Berlin (sth). Der Bundestags-Sozialausschuss hat am Mittwoch mit den Stimmen aller anderen Parteien einen Antrag der AfD-Fraktion abgelehnt, der zum Ziel hat, die Auswirkungen von Zuwanderung auf die deutschen Sozialsysteme anhand eines Vorbilds aus Dänemark zu evaluieren. Eine Studie aus dem skandinavischen Land unterscheidet den Wert von Menschen für das staatliche Sozialsystem durch die Einteilung der Bevölkerung in vier Gruppen: einheimische Dänen, Zuwanderer aus „westlichen Ländern“, Zuwanderer aus „sonstigen nicht-westlichen Ländern“ und Migranten aus den sogenannten MENAPT-Ländern (Middle East - North Africa -Pakistan - Turkey). Eine solche Evaluierung sei nötig, um die Sozialsysteme stabil zu halten, schreiben die AfD-Abgeordneten.

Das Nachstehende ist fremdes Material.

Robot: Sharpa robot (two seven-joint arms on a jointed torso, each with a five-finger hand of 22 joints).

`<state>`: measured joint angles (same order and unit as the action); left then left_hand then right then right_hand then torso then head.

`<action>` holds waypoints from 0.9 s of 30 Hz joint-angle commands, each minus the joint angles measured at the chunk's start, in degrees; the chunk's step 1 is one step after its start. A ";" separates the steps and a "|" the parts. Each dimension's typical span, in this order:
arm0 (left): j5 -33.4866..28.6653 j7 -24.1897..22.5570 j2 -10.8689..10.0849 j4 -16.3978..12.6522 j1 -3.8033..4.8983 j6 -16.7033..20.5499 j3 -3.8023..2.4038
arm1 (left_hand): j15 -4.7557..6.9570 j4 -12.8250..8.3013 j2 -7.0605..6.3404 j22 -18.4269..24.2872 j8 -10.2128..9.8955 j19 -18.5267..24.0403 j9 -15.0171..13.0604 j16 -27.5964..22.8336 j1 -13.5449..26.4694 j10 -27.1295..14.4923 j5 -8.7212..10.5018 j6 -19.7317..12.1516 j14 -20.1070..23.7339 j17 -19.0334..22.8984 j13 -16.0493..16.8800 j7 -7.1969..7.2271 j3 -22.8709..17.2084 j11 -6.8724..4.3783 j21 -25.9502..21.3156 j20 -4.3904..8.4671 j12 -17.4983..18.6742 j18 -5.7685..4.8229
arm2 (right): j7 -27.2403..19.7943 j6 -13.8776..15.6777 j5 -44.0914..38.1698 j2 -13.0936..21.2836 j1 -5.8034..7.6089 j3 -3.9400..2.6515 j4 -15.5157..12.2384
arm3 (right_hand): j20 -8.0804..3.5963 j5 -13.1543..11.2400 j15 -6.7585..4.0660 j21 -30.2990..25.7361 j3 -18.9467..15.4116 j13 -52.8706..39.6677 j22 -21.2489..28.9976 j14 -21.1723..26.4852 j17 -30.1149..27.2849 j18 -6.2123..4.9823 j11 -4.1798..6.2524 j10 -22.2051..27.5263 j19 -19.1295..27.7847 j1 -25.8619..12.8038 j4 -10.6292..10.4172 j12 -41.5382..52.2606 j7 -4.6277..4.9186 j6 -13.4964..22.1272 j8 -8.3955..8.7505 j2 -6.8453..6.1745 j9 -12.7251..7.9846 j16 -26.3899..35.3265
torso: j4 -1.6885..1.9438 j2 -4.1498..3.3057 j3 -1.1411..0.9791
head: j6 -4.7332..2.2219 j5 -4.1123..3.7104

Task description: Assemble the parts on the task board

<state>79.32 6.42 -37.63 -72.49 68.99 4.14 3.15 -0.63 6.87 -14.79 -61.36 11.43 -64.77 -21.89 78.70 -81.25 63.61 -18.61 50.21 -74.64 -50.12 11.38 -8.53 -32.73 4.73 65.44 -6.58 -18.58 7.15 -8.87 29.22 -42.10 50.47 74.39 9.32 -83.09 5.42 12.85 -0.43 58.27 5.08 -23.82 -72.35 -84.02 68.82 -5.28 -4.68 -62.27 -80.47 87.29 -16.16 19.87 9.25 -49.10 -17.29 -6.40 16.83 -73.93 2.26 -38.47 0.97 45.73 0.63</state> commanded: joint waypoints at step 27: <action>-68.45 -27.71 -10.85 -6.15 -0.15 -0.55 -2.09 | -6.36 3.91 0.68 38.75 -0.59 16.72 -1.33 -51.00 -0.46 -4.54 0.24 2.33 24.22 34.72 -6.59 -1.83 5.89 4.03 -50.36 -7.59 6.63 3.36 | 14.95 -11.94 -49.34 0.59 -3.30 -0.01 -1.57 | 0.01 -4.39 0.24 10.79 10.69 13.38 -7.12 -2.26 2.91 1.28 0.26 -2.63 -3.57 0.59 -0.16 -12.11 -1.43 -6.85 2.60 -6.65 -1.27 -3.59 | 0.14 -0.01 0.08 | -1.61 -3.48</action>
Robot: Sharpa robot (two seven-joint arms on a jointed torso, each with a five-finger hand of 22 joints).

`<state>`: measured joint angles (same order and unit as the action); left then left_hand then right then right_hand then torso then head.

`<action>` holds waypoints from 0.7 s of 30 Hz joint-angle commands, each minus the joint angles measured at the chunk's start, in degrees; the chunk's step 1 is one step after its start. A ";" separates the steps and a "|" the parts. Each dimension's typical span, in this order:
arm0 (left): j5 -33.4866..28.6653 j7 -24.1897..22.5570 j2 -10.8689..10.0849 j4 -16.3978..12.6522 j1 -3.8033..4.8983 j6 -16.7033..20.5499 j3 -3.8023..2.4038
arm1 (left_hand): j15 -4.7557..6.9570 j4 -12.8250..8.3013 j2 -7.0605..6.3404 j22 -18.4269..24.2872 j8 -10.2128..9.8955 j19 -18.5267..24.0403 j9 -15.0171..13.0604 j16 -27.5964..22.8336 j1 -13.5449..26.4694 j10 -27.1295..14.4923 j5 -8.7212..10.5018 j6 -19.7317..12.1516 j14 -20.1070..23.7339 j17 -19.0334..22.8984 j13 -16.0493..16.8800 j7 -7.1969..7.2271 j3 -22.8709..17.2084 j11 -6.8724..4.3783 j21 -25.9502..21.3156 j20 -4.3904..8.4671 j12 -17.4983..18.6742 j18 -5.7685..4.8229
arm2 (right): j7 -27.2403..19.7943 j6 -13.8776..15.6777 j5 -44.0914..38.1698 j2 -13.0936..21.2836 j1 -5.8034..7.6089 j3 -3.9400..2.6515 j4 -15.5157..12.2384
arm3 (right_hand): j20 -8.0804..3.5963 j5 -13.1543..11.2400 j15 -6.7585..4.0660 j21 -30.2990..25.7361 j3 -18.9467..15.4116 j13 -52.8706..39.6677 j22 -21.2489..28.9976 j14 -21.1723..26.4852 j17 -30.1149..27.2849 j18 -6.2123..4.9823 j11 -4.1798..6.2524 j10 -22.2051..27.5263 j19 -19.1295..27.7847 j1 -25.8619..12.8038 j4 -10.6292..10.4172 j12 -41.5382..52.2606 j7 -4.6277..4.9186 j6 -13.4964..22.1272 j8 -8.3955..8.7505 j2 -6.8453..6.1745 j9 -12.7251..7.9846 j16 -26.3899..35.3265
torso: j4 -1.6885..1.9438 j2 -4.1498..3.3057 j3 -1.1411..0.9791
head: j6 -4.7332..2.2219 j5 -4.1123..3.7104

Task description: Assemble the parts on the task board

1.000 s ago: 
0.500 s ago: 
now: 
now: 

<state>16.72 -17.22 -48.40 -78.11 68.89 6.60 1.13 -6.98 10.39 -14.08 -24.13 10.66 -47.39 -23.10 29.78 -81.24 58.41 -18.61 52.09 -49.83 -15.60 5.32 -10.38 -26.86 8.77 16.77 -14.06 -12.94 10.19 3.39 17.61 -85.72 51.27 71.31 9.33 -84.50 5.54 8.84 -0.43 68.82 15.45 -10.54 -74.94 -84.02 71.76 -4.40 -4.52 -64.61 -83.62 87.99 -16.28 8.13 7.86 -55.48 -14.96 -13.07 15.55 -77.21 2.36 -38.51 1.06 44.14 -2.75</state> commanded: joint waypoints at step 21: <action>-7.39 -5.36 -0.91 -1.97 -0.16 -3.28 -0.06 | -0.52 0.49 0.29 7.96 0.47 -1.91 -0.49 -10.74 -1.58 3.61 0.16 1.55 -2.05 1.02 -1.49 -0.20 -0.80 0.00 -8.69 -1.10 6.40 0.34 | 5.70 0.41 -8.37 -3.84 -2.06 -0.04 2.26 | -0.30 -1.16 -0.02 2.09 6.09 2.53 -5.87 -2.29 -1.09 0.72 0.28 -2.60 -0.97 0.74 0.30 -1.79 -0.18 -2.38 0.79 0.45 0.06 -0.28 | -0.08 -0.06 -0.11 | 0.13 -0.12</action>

Aus den anderen Fraktionen gab es in der Sitzung, auch vor dem Hintergrund eines - inzwischen bundesweit bekannten - Treffens von AfD-Politikern mit Vertretern der rechten Szene in Potsdam deutliche Kritik an dem Antrag. So nannte es die SPD-Fraktion eine „unverschämte Provokation“ der AfD, diesen Antrag gerade jetzt wieder zur Beratung vorzulegen. Man werde es nicht zulassen, dass das „menschenverachtende Weltbild“ der AfD sich durchsetze. Die Grünen unterstützten diese Position und wiesen grundsätzlich darauf hin, dass Fachkräftezuwanderung und Asyl zwei verschiedene Dinge seien.
Die Bundesregierung ergänzte, es gebe, im Gegensatz zur Behauptung der AfD, genügend Studien zu der Thematik. Diese würden eindeutig belegen, dass der Beschäftigungsanstieg der letzten Jahre hauptsächlich auf die Berufstätigkeit von Menschen mit ausländischer Staatsangehörigkeit zurückzuführen sei. Die FDP betonte, es gebe derzeit so viele Beschäftigte und somit Beitragszahler in die Sozialsysteme wie noch nie. Auch der fraktionslose Rentenexperte Matthias W. Birkwald, lange Mitglied der früheren Linken-Fraktion, lehnte den „schlechten“ Antrag unter Verweis auf eine Reihe von Zahlen ab. Die Unionsfraktion betonte, auch sie wolle mehr Transparenz in dieser Frage.